The most common mistake is that SwitchShadowCasting(...) and SwitchShadowReceiving(...) get called before the light source has been created and initialized. In this case the LightSourceID parameter will be invalid and as a result of this shadow casting or shadow receiving will not work. The safest way to avoid this problem is placing calls to these two functions in the step event of the objects. They do not do anything computing time intensive, so it will not be that bad for the performance.

Another mistake that has been done a couple of times is that CreateShadowOptimizedGeometry(...) hasn't been called for the shadow casting model objects. You should always call this function for shadow casters. Without it you will get wrong, imprecise or no shadows in most cases. The only exception from this are models with an extremely high triangle count. For those it may work without a call to this function, but if shadows aren't working and you aren't using CreateShadowOptimizedGeometry(...) you should change that immediately.

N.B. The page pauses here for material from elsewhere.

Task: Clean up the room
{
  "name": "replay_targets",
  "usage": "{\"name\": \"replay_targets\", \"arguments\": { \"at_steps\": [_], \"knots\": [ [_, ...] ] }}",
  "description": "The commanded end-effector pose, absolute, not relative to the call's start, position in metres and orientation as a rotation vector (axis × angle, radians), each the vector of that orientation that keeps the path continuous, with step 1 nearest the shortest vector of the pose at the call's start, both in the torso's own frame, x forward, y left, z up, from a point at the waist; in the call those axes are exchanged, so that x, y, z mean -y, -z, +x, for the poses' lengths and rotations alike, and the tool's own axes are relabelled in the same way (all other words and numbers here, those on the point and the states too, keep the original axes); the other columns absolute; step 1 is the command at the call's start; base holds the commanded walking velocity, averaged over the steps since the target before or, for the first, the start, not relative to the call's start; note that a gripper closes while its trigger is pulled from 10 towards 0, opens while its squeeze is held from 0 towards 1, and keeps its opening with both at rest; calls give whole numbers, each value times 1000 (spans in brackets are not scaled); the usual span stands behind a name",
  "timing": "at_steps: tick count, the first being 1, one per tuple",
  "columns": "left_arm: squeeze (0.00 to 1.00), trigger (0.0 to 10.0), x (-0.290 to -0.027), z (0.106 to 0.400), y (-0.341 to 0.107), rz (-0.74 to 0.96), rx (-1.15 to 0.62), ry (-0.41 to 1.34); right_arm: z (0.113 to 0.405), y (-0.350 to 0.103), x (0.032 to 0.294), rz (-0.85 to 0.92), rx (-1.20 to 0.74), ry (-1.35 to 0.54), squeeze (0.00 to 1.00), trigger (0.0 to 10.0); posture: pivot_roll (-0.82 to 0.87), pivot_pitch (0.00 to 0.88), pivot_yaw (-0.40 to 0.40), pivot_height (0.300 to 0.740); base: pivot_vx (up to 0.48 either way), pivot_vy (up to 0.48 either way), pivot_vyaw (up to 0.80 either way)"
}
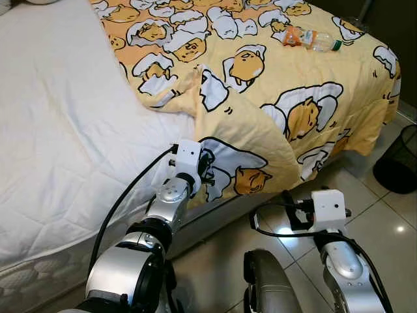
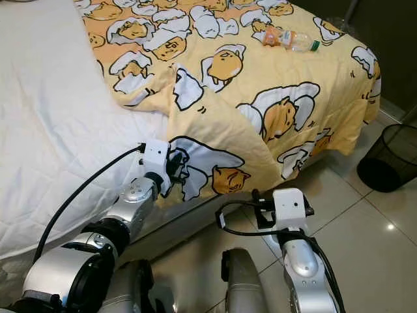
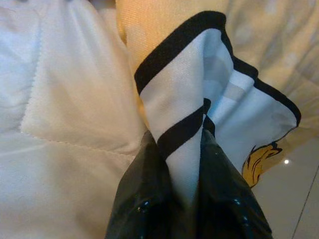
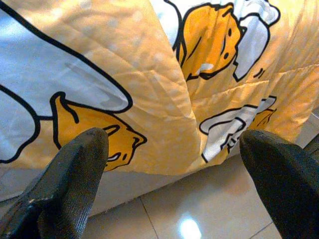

If you have problems with using terrain objects as shadow receivers you should check the return value of GetSimultaneousTextureCount(...). If it's smaller than three your system does not support terrain light mapping in combination with texture splatting. And without light mapping you can not get shadows. Another thing you should notice is that terrains with a custom light map can not receive shadows.

If you have functioning shadows, but get strange shadow stripes, which go on to infinity, read the explanation of three sided edges above. Those are usually the cause of this problem. Another possible cause of this problem is that you aren't calling CreateShadowOptimizedGeometry(...) correctly.

One last possible cause of non-functioning shadows is an inappropriate proportion between camera.min_range and camera.max_range. If the result of camera.max_range/camera.min_range is extremely high it can happen that rounding errors make the far-clipping plane go infinite far away. Since the far-clipping plane plays an important role for shadow casters shadow casting will not work in this case. To fix this you simply need to increase camera.min_range and/or decrease camera.max_range.